→ **Exercise directions**:
Scan the entries that follow for the word "black", then report every line in which it appears.

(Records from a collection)
--- START ---
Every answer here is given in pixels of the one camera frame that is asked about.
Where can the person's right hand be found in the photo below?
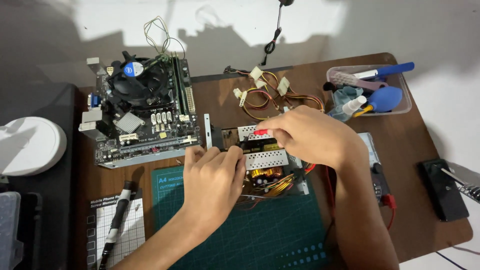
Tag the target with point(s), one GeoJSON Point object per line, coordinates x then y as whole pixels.
{"type": "Point", "coordinates": [318, 137]}

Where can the person's left hand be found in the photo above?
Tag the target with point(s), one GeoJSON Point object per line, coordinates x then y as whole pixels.
{"type": "Point", "coordinates": [212, 187]}

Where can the person's left fingers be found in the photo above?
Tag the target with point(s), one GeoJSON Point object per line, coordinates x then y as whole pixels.
{"type": "Point", "coordinates": [215, 157]}

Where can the black multimeter probe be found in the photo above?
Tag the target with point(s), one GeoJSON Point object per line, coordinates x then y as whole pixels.
{"type": "Point", "coordinates": [240, 144]}

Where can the red multimeter probe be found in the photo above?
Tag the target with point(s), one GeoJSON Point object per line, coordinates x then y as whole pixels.
{"type": "Point", "coordinates": [260, 132]}

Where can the open power supply unit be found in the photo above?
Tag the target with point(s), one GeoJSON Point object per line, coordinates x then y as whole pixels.
{"type": "Point", "coordinates": [266, 159]}

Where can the black computer motherboard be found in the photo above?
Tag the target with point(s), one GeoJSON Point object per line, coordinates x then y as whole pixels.
{"type": "Point", "coordinates": [144, 131]}

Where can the green cutting mat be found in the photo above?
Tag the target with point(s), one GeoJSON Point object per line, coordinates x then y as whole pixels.
{"type": "Point", "coordinates": [255, 232]}

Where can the black processor cooler fan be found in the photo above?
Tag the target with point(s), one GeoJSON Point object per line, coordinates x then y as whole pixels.
{"type": "Point", "coordinates": [138, 80]}

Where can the white screw memory mat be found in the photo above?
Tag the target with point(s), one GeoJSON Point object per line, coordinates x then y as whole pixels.
{"type": "Point", "coordinates": [131, 232]}

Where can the grey blue cloth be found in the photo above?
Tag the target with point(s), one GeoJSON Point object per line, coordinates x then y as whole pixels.
{"type": "Point", "coordinates": [343, 98]}

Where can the white spray bottle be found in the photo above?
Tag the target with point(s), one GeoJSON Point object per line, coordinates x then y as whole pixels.
{"type": "Point", "coordinates": [354, 105]}

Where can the pink cleaning brush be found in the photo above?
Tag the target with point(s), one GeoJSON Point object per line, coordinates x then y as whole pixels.
{"type": "Point", "coordinates": [356, 80]}

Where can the grey black digital multimeter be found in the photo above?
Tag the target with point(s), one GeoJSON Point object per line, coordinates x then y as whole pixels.
{"type": "Point", "coordinates": [377, 176]}

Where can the black side cabinet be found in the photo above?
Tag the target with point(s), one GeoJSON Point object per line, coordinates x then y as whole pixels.
{"type": "Point", "coordinates": [48, 210]}

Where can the blue rubber air blower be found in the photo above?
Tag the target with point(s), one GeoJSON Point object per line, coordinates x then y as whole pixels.
{"type": "Point", "coordinates": [384, 99]}

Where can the white round device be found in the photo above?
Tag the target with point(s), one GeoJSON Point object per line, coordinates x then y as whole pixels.
{"type": "Point", "coordinates": [30, 146]}

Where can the clear plastic container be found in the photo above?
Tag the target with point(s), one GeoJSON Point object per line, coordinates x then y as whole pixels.
{"type": "Point", "coordinates": [403, 101]}

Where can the clear plastic storage box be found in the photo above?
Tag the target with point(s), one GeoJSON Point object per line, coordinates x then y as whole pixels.
{"type": "Point", "coordinates": [9, 232]}

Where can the black rectangular box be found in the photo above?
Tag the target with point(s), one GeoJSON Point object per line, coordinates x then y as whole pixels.
{"type": "Point", "coordinates": [442, 191]}

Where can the silver metal tool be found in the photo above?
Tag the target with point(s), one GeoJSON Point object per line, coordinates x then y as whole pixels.
{"type": "Point", "coordinates": [467, 187]}
--- END ---
→ **Response to the task**:
Where can the black multimeter probe be found in the photo above?
Where can the black computer motherboard be found in the photo above?
Where can the black processor cooler fan be found in the photo above?
Where can the grey black digital multimeter be found in the photo above?
Where can the black side cabinet be found in the photo above?
Where can the black rectangular box be found in the photo above?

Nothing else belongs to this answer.